COLLECTED MATERIAL:
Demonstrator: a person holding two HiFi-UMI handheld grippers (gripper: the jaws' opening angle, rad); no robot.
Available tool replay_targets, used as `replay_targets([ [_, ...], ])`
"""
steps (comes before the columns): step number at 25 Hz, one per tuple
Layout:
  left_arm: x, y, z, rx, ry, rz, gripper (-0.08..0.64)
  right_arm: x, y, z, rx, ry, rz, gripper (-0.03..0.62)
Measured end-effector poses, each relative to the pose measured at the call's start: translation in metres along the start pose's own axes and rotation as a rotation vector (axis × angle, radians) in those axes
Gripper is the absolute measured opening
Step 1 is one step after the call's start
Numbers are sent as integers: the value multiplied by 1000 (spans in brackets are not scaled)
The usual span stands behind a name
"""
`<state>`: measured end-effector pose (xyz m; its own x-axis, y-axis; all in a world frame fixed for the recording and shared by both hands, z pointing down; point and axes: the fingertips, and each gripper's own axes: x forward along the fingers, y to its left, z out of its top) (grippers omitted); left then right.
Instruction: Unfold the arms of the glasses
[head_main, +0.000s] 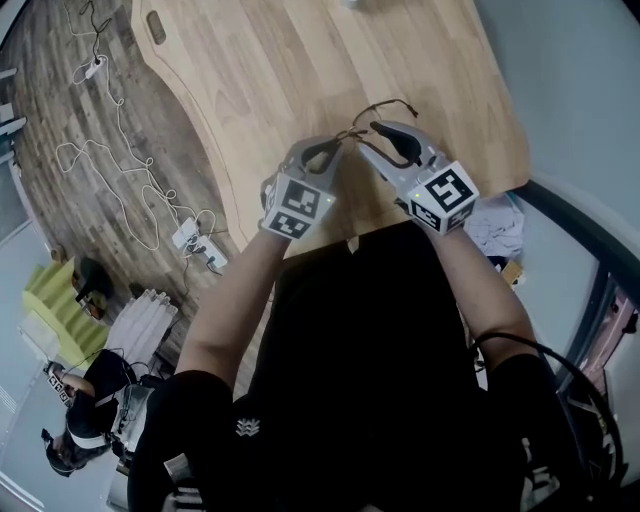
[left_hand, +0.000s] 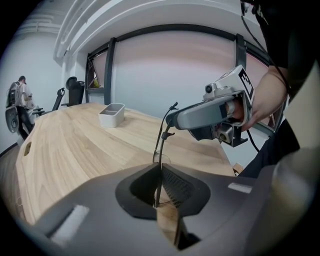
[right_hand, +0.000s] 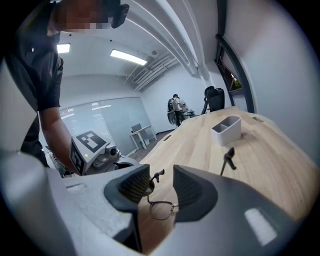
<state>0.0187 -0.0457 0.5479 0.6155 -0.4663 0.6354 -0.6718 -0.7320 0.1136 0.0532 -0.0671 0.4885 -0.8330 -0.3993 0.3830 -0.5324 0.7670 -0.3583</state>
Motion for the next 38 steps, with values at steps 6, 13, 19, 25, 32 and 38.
replay_targets([
  [6,-6,2,-5,-6,-14,3,20,12,20,2,-24,15,63,138],
  [13,-12,3,-4,-8,-31,6,20,15,33,2,-30,41,90,127],
  [19,-21,-1,-2,-7,-52,5,58,14,44,1,-40,59,92,112],
  [25,-35,-8,-3,-1,-67,-15,100,15,51,2,-41,65,87,103],
  [32,-76,-2,-11,-24,-118,40,101,14,61,-2,-56,83,82,103],
  [38,-120,15,-8,-71,-185,137,101,10,81,-1,-68,93,92,103],
])
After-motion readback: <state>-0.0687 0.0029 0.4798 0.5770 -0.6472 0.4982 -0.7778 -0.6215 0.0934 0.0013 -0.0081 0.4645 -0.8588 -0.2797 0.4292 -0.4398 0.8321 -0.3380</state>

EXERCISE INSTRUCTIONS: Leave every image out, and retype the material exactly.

ANSWER TO THIS EXERCISE:
Demonstrator: a person holding two HiFi-UMI handheld grippers (gripper: the jaws' opening angle, rad); no robot.
Available tool replay_targets, used as `replay_targets([ [_, ...], ])`
"""
steps (comes before the columns): step number at 25 Hz, one per tuple
Layout:
  left_arm: x, y, z, rx, ry, rz, gripper (-0.08..0.64)
  right_arm: x, y, z, rx, ry, rz, gripper (-0.03..0.62)
Measured end-effector poses, each relative to the pose measured at the call's start: translation in metres along the start pose's own axes and rotation as a rotation vector (axis × angle, radians) in those axes
Gripper is the absolute measured opening
Step 1 is one step after the call's start
Numbers are sent as integers: the value multiplied by 1000 (spans in brackets are not scaled)
The usual span stands behind a name
"""
`<state>`: measured end-effector pose (xyz m; its own x-axis, y-axis; all in a world frame fixed for the recording and shared by both hands, z pointing down; point and axes: the fingertips, and each gripper's own axes: x forward along the fingers, y to its left, z out of its top) (grippers omitted); left then right.
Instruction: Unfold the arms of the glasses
[head_main, +0.000s] 
[left_hand, +0.000s] 
[right_hand, +0.000s] 
<state>0.0187 -0.0457 0.5479 0.6155 -0.4663 0.6354 -0.6718 -0.7320 0.1136 0.0532 -0.0671 0.4885 -0.8330 -0.3993 0.3830 -0.5324 0.7670 -0.3583</state>
Motion for the next 38 steps, with values at steps 6, 13, 19, 25, 32 and 38.
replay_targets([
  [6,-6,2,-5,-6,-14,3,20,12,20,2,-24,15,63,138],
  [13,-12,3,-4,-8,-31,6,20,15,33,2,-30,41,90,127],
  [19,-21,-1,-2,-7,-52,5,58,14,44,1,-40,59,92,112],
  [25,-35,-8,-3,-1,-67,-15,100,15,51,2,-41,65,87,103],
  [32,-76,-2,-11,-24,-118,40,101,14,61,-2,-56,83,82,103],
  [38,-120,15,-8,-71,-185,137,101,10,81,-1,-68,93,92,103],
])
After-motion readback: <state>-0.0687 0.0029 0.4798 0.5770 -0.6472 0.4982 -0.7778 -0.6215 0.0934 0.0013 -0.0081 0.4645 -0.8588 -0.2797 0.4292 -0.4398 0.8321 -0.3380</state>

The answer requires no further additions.